**Task to complete**
Scan the listing beneath this sentence. Report each line with the word "radians".

** Opening Data supplied block **

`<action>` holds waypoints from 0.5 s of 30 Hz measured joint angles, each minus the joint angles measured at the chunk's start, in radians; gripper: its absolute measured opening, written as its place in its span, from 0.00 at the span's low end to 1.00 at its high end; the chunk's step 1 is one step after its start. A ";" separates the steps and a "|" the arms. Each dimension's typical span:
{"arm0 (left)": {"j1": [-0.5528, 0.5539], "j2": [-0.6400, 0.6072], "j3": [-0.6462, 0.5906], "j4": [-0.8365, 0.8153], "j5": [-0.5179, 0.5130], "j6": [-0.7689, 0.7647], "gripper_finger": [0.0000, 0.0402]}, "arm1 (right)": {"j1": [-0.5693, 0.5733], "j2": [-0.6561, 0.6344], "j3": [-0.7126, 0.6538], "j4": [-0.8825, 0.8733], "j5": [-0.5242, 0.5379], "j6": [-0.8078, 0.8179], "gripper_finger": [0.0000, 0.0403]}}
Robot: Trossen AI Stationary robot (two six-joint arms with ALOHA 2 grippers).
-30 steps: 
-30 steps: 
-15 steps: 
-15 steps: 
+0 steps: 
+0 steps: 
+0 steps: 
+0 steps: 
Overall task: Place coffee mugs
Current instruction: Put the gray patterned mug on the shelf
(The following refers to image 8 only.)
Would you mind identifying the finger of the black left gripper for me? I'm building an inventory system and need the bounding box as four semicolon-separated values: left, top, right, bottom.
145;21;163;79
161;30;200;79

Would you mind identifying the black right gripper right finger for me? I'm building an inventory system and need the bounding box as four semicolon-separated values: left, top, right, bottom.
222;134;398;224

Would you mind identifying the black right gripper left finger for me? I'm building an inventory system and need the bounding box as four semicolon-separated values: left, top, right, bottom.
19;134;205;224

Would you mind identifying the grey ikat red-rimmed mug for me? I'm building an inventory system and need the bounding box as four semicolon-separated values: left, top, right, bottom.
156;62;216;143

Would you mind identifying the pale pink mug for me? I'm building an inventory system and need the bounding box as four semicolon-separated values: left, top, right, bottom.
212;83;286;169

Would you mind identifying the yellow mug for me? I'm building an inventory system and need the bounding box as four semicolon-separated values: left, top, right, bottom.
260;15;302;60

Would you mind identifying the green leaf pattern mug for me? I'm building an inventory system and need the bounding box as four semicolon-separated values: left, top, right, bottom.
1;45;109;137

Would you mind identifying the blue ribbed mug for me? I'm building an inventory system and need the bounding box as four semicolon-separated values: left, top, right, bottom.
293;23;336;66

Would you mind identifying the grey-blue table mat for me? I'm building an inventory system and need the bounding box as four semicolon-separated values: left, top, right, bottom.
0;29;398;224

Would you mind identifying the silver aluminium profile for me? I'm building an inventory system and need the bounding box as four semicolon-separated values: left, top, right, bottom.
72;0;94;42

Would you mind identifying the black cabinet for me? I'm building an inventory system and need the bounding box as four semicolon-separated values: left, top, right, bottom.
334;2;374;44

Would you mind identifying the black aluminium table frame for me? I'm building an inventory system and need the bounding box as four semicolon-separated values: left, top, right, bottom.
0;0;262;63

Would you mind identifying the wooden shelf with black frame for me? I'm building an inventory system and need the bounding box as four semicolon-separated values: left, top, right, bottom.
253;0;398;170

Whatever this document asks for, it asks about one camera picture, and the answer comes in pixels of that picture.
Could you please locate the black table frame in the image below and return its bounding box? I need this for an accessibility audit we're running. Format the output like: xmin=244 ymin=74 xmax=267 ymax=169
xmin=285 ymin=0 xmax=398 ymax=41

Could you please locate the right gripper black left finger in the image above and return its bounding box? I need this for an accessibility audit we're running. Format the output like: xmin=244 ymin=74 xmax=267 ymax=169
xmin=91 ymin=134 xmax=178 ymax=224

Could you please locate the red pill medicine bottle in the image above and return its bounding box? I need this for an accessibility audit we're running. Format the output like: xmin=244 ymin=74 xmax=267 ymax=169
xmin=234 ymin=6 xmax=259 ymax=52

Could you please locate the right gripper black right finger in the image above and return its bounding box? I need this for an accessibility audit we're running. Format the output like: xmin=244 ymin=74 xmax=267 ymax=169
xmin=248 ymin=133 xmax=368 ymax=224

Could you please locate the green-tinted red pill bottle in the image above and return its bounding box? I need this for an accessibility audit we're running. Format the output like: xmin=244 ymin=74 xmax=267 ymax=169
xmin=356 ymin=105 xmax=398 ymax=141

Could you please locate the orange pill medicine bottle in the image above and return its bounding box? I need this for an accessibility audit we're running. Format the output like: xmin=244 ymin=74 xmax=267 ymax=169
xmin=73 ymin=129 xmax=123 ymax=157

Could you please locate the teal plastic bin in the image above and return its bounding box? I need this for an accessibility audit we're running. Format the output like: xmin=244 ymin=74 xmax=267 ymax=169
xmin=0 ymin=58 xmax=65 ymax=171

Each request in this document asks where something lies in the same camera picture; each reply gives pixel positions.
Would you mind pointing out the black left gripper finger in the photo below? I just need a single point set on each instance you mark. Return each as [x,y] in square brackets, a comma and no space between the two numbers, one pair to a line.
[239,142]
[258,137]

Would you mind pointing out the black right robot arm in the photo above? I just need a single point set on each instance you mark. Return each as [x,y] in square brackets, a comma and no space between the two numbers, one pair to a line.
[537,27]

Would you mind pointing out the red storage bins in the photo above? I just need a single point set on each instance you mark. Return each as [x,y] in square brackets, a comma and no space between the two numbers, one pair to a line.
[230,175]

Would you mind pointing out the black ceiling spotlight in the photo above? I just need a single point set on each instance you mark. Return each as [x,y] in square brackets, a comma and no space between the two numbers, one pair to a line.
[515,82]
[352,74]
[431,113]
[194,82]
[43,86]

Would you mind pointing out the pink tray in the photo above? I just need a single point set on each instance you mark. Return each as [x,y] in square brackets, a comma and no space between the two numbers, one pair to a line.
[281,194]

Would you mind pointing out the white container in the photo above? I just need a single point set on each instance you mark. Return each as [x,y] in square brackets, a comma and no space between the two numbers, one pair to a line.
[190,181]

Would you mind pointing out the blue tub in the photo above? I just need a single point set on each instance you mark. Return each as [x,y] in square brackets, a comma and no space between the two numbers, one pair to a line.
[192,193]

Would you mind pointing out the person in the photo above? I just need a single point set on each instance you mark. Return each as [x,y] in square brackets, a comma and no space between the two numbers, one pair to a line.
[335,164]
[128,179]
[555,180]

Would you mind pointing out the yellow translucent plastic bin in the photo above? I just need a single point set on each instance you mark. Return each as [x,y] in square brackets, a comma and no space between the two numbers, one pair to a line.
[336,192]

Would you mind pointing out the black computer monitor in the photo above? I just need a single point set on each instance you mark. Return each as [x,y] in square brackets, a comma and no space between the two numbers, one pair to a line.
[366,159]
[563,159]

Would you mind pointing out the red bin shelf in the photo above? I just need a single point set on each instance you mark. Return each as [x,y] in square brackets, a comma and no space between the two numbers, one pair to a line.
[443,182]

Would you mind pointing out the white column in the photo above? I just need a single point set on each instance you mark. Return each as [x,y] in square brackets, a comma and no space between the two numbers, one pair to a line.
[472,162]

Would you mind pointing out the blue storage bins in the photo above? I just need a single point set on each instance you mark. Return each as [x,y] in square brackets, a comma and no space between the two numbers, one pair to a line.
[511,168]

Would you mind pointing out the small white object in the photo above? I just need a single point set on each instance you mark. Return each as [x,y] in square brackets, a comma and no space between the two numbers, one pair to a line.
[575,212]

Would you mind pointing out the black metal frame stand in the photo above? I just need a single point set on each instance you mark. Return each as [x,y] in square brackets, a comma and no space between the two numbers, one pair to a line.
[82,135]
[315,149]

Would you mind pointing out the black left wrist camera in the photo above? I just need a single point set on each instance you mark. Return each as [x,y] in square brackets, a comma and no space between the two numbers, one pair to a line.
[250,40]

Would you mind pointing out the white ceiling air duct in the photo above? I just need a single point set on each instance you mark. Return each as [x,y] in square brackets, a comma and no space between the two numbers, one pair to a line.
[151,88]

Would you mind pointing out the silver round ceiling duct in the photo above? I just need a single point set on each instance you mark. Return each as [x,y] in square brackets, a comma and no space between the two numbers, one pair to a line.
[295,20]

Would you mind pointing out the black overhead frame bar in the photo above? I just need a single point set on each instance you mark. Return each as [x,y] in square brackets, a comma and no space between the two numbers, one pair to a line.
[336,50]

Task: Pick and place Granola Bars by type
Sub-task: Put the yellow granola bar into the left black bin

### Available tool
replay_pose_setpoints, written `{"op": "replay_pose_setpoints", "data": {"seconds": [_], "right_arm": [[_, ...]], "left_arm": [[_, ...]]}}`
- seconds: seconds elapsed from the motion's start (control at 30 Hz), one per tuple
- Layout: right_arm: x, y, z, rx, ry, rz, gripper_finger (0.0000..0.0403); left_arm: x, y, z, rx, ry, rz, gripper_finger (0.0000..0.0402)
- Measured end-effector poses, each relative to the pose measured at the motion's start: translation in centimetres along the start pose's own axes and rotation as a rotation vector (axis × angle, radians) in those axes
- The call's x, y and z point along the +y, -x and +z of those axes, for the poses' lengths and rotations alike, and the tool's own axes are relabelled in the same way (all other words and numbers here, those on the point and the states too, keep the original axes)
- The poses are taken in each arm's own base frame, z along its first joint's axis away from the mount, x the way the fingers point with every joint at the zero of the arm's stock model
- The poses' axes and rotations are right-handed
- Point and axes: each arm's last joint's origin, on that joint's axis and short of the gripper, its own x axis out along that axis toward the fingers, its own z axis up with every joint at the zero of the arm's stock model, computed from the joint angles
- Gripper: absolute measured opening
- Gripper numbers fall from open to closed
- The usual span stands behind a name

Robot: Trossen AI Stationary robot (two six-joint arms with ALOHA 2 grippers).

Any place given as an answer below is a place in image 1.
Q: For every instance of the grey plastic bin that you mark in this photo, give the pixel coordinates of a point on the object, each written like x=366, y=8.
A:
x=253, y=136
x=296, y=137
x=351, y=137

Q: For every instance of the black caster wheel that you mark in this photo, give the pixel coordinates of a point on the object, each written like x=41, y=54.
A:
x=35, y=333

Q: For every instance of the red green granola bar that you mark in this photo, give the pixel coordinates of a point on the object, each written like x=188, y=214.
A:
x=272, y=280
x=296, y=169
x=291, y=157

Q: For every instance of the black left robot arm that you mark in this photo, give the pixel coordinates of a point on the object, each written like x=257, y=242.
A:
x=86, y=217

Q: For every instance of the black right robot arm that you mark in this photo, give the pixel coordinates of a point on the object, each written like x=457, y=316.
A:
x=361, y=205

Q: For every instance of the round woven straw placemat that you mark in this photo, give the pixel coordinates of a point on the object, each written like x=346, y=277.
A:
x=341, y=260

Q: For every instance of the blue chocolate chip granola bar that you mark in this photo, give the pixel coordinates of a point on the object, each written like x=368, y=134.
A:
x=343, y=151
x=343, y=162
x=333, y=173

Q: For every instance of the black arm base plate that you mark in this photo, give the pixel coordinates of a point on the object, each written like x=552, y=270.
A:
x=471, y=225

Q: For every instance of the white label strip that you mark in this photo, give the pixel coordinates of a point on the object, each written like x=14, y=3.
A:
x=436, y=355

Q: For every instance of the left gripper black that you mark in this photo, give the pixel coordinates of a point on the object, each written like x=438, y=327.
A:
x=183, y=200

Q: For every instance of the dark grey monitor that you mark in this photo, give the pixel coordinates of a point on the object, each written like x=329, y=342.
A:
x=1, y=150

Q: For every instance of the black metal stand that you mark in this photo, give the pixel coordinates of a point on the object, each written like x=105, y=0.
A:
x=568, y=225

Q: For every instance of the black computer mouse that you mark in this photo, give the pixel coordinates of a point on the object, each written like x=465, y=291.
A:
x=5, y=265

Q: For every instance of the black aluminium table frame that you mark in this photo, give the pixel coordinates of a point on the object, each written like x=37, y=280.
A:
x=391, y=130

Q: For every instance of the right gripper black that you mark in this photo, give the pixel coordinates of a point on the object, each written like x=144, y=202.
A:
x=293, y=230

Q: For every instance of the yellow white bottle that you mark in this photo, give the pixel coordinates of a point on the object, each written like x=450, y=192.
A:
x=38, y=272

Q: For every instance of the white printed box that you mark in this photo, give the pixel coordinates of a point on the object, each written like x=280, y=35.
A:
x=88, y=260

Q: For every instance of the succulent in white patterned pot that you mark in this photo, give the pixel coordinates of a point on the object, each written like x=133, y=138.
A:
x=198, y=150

** Closing Data supplied block **

**Response below**
`<action>` holds waypoints from 0.5 s of 30 Hz measured joint angles, each minus the joint angles measured at the chunk's start, in radians; gripper: its absolute measured opening, written as its place in its span, from 0.00 at the span's low end to 1.00 at its high end; the chunk's step 1 is one step after its start. A ";" separates the steps and a "|" the arms. Each dimension's typical span:
- Measured end-effector poses, each relative to the pose measured at the motion's start: translation in centimetres along the start pose's own axes and rotation as a rotation vector (axis × angle, radians) in those axes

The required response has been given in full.